__TRY IT__
Among the lines below, copy exactly those from the one with "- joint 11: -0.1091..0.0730" through the one with "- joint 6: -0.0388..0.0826", counting both ends.

····················

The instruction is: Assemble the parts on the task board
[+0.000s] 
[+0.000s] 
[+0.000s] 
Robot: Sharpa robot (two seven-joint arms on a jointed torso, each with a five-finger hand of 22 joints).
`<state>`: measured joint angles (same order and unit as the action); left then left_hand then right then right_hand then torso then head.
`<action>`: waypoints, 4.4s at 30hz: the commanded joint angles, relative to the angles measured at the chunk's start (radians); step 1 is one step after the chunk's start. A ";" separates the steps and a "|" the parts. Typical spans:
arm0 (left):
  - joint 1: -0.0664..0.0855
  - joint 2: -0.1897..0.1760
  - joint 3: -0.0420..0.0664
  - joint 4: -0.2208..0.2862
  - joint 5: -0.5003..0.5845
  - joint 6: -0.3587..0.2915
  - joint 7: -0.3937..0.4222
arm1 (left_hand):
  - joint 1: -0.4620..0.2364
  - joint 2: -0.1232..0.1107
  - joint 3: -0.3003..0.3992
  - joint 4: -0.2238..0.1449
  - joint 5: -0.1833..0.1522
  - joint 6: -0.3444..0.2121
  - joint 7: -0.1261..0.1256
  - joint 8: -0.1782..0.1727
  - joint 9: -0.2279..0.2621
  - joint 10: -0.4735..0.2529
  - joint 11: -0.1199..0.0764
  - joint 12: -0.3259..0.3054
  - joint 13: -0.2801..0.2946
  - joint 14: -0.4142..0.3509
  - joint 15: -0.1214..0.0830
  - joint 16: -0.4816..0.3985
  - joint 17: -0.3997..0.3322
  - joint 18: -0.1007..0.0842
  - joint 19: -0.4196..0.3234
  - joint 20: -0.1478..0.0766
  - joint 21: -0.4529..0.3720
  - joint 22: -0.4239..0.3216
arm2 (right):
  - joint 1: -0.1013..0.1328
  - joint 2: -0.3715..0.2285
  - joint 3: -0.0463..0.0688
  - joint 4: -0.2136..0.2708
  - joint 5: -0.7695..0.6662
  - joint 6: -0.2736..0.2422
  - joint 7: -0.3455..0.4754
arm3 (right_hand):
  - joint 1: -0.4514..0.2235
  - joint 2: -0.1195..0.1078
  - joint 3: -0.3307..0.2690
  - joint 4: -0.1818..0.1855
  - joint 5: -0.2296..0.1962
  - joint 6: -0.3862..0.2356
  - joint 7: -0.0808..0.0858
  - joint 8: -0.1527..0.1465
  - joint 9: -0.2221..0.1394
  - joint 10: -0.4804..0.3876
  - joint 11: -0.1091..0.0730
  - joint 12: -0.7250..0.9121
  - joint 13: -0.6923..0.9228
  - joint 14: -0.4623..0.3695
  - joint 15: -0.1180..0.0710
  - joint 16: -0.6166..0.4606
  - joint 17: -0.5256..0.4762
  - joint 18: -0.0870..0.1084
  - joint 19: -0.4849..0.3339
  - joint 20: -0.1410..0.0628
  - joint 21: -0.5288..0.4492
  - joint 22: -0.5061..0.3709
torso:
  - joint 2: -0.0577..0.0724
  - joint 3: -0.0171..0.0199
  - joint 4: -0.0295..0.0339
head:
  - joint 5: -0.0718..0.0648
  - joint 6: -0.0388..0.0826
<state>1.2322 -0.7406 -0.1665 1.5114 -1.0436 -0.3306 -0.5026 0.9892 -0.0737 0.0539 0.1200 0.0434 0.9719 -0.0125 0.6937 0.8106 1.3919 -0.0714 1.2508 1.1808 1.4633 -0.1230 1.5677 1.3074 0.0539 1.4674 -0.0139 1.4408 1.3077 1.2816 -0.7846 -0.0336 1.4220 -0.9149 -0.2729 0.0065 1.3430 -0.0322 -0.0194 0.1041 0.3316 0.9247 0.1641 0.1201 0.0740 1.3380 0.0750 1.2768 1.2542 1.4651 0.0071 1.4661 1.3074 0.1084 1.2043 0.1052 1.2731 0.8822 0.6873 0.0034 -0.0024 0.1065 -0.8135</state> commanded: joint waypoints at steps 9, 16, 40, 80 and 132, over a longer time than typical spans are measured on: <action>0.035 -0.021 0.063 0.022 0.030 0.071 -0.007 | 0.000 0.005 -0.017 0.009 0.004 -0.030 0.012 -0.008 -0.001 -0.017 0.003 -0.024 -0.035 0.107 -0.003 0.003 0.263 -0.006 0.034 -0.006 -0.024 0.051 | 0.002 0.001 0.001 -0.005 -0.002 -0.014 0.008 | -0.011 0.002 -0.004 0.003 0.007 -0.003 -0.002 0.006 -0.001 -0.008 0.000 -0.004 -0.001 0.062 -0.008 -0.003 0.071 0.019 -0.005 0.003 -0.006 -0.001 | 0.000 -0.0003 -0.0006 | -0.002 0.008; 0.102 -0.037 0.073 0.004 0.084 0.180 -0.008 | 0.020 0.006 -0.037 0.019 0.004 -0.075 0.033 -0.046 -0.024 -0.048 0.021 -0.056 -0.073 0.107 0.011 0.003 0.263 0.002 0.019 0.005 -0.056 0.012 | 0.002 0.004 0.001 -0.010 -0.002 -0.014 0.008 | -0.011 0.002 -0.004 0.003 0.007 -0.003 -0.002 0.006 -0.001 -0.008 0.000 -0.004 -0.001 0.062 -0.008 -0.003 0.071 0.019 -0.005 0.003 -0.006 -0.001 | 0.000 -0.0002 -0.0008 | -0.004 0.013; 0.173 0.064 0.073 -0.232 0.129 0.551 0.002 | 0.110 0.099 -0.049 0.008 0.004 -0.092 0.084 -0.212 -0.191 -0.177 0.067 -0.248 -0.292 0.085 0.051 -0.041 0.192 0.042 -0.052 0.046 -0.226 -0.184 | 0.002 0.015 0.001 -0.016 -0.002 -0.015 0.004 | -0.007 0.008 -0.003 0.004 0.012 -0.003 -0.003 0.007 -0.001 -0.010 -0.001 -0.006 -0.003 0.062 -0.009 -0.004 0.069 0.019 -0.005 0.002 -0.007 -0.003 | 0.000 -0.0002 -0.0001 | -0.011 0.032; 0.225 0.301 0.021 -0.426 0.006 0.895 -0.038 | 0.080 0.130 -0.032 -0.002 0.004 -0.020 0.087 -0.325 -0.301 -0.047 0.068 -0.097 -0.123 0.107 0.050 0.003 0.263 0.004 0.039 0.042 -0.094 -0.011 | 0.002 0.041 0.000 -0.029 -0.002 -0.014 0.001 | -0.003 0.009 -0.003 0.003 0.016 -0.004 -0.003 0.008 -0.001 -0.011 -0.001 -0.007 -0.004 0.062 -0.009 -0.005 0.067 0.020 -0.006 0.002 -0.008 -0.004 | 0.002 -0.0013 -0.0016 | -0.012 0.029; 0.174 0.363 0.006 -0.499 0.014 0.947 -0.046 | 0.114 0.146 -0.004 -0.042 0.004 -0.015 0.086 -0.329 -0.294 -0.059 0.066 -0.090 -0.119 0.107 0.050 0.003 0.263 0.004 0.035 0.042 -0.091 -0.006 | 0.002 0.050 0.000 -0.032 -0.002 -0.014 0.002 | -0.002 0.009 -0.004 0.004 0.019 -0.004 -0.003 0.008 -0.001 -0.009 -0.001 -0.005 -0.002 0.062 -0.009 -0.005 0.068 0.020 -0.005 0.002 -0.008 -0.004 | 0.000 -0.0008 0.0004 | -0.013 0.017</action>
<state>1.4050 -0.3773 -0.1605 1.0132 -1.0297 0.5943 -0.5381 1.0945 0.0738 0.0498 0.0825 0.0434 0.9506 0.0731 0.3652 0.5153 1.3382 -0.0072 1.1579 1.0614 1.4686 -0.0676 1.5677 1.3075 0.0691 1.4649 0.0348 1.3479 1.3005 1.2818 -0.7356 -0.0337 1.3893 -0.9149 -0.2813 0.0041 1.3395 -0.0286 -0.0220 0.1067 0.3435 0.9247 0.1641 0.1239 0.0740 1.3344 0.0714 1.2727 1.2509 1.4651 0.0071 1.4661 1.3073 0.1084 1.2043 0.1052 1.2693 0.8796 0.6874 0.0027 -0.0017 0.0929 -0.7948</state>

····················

__WRITTEN REPLY__
  - joint 11: -0.1091..0.0730
  - joint 12: -0.7250..0.9121
  - joint 13: -0.6923..0.9228
  - joint 14: -0.4623..0.3695
  - joint 15: -0.1180..0.0710
  - joint 16: -0.6166..0.4606
  - joint 17: -0.5256..0.4762
  - joint 18: -0.0870..0.1084
  - joint 19: -0.4849..0.3339
  - joint 20: -0.1410..0.0628
  - joint 21: -0.5288..0.4492
  - joint 22: -0.5061..0.3709
torso:
  - joint 2: -0.0577..0.0724
  - joint 3: -0.0171..0.0199
  - joint 4: -0.0295..0.0339
head:
  - joint 5: -0.0718..0.0648
  - joint 6: -0.0388..0.0826

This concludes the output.